▸ PROBLEM TO SOLVE
Copy out each line in the material below that has the word "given".

▸ MATERIAL PROVIDED
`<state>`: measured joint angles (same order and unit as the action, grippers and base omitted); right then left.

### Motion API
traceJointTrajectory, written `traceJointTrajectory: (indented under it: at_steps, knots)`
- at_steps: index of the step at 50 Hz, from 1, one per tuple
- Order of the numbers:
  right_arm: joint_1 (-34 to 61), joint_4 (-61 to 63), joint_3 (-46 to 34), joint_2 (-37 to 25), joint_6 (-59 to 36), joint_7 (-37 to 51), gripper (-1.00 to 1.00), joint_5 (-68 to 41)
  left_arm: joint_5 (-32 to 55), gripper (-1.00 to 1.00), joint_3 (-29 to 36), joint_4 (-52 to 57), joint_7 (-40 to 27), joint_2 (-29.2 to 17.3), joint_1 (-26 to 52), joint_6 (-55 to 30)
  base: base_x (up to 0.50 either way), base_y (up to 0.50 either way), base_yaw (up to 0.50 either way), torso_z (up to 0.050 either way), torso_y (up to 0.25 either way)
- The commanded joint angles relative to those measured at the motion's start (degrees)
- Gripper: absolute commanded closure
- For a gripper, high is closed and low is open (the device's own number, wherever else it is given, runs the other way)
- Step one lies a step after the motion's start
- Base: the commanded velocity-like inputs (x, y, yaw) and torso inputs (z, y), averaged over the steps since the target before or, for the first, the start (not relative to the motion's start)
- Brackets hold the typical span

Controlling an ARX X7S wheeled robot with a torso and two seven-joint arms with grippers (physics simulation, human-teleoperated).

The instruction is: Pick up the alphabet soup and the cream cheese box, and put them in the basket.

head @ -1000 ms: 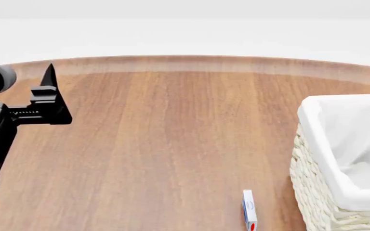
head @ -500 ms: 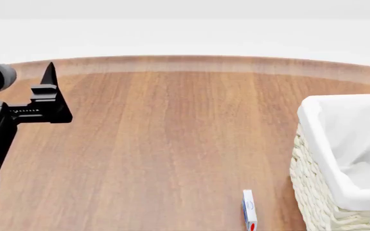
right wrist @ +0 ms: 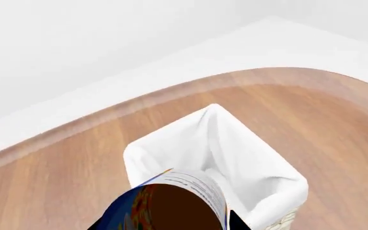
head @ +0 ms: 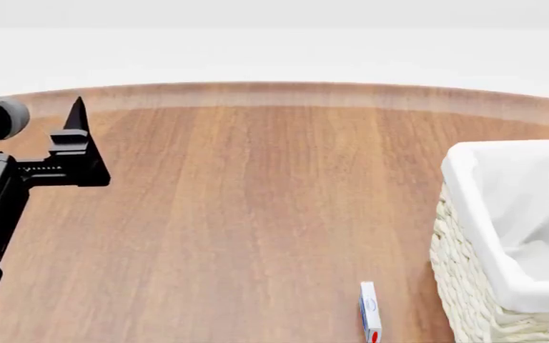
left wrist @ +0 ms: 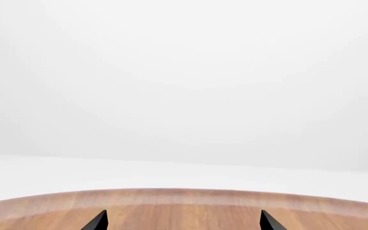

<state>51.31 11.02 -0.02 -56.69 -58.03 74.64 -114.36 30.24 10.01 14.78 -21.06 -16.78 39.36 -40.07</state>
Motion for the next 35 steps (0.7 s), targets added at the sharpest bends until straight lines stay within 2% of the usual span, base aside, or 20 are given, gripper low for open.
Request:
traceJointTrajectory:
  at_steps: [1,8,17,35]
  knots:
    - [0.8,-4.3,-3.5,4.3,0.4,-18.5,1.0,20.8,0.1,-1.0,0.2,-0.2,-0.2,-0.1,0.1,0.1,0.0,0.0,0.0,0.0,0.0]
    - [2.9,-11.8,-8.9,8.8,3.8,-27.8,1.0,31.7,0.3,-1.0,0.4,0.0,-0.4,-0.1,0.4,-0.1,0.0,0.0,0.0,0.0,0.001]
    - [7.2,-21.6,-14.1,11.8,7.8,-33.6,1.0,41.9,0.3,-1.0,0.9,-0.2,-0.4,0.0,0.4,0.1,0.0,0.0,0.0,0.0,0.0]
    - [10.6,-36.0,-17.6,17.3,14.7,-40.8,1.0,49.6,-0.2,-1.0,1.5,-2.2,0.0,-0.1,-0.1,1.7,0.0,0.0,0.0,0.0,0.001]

▸ SOLUTION BELOW
- For a gripper, high is closed and low is open (the device's own number, wherever else it is given, runs the other way)
Motion for the next 35 steps (0.7 s), targets added at the sharpest bends until straight lines stay within 2% of the usual span, base aside, or 20 are given, gripper low for open.

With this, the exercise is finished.